India's National Commission for Backward Classes is a constitutional body (123rd Constitutional Amendment Bill, 2017 and 102nd Amendment Act, 2018 in the constitution to make it a constitutional body under Article 338B of the Indian Constitution) under the Ministry of Social Justice and Empowerment, established on 14 August 1993. It was constituted pursuant to the provisions of the National Commission for Backward Classes Act, 1993.

Statutory backing 
The commission was the outcome of Indra Sawhney & Others v. Union of India. The Supreme Court of India in its Judgement dated 16.11.1992 in Writ Petition (Civil) No. 930 of 1990 – Indra Sawhney & Ors. Vs. Union of India and Ors., reported in (1992) Supp. 3 SCC 217 directed the Government of India, State Governments and Union Territory Administrations to constitute a permanent body in the nature of a Commission or Tribunal for entertaining, examining and recommending upon requests for inclusion and complaints of over-inclusion and under-inclusion in the list of OBCs. The Supreme Court held that the Constitution recognised only social and educational – and not economic – backwardness.

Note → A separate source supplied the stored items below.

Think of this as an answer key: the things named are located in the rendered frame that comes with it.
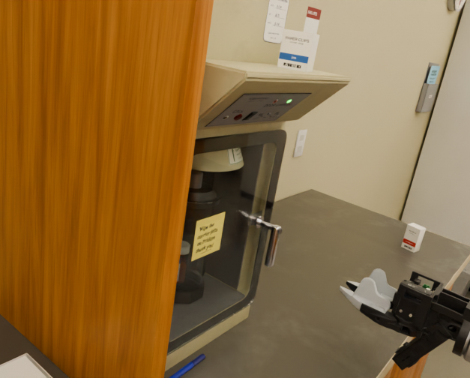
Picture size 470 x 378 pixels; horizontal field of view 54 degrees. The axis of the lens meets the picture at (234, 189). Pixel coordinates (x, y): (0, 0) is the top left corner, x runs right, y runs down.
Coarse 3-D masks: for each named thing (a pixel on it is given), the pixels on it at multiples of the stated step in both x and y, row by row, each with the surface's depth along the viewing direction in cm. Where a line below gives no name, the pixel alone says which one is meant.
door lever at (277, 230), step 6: (258, 222) 93; (264, 222) 92; (270, 228) 91; (276, 228) 90; (276, 234) 91; (270, 240) 92; (276, 240) 91; (270, 246) 92; (276, 246) 92; (270, 252) 92; (270, 258) 92; (270, 264) 93
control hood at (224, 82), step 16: (208, 64) 61; (224, 64) 62; (240, 64) 66; (256, 64) 73; (272, 64) 79; (208, 80) 61; (224, 80) 60; (240, 80) 58; (256, 80) 60; (272, 80) 63; (288, 80) 66; (304, 80) 70; (320, 80) 73; (336, 80) 78; (208, 96) 62; (224, 96) 60; (240, 96) 62; (320, 96) 81; (208, 112) 63; (288, 112) 82; (304, 112) 87; (208, 128) 70
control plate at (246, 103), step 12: (252, 96) 64; (264, 96) 67; (276, 96) 69; (288, 96) 72; (300, 96) 75; (228, 108) 64; (240, 108) 67; (252, 108) 69; (264, 108) 72; (276, 108) 75; (288, 108) 79; (216, 120) 67; (228, 120) 69; (240, 120) 72; (252, 120) 75; (264, 120) 79
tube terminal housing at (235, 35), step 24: (216, 0) 65; (240, 0) 69; (264, 0) 74; (216, 24) 67; (240, 24) 71; (264, 24) 76; (288, 24) 82; (216, 48) 69; (240, 48) 73; (264, 48) 78; (240, 312) 103; (216, 336) 97; (168, 360) 86
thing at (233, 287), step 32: (224, 160) 77; (256, 160) 85; (192, 192) 73; (224, 192) 80; (256, 192) 89; (192, 224) 76; (224, 224) 84; (224, 256) 87; (256, 256) 98; (192, 288) 82; (224, 288) 91; (256, 288) 102; (192, 320) 86; (224, 320) 95

The number of backward castes in Central list of OBCs has now increased to 5,013+ (without the figures for most of the Union Territories) in 2006 as per National Commission for Backward Classes. In October 2015, National Commission for Backward Classes proposed that a person belonging to OBC with an annual family income of up to ₹15 lakhs should be considered as minimum ceiling for OBC. NCBC also recommended sub-division of OBCs into 'backward', 'more backward' and 'extremely backward' blocs and divide 27% quota amongst them in proportion to their population, to ensure that stronger OBCs don't corner the quota benefits.

Constitutionality
According to article 340 of the Indian Constitution, President shall establish a commission to examine the condition of social and backward class.

Composition
According to Article 338B.  
(2) Subject to the provisions of any law made in this behalf by Parliament, the Commission shall consist of a Chairperson, Vice-Chairperson and three other Members and the conditions of service and tenure of office of the Chairperson, Vice-Chairperson and other Members so appointed shall be such as the President may by rule determine. 
(3) The Chairperson, Vice-Chairperson and other Members of the Commission shall be appointed by the President by warrant under his hand and seal. 
(4) The Commission shall have the power to regulate its own procedure.

Current members
The commission currently consists of following members

Functions and power
The commission considers inclusions in and exclusions from the lists of communities notified as backward for the purpose of job reservations and tenders the needful advice to the Central Government as per Section 9(1) of the NCBC Act, 1993. Similarly, the states have also constituted commissions for BC's.  over two thousand groups have been listed as OBCs. The National Commission for Backward Classes, National Commission for Scheduled Castes as well as National Commission for Scheduled Tribes  have the same powers as a Civil Court. Initially National Commission for Backward Classes was not empowered to look into the grievances of persons of Other Backward Classes (under Article 338(5) read with Article 338(10) of the Constitution, National Commission for Scheduled Castes was the competent authority to look into all the grievances, rights and safeguards relating to Backward Classes). But consequent to the 102nd Constitutional Amendment Act and the insertion of Article 338B, these powers are now vested in NCBC.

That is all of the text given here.